Work task: Report the count of lines with "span" in the data below, and no other words.

Provided material:
##############################

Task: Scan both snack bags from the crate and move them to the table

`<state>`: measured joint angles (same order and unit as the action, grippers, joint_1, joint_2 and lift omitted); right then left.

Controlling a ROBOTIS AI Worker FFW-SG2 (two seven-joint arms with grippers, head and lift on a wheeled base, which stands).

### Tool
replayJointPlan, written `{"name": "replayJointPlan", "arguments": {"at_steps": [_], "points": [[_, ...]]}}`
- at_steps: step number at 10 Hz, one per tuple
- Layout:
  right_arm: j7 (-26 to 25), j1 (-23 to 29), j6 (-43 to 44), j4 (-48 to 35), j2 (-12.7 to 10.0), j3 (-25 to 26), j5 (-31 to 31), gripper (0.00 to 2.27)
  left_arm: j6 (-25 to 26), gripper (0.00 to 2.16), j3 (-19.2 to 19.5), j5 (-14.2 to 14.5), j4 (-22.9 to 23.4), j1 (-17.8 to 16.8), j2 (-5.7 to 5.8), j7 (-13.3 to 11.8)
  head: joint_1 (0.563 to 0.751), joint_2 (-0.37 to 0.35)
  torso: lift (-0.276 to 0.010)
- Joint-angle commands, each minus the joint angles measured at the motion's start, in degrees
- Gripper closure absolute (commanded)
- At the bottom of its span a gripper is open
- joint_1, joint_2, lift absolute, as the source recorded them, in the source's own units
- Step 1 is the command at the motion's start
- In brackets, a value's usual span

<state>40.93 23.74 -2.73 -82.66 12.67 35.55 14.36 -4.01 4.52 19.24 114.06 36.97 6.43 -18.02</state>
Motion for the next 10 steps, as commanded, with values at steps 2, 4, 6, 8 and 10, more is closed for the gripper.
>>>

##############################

Response to the task: 2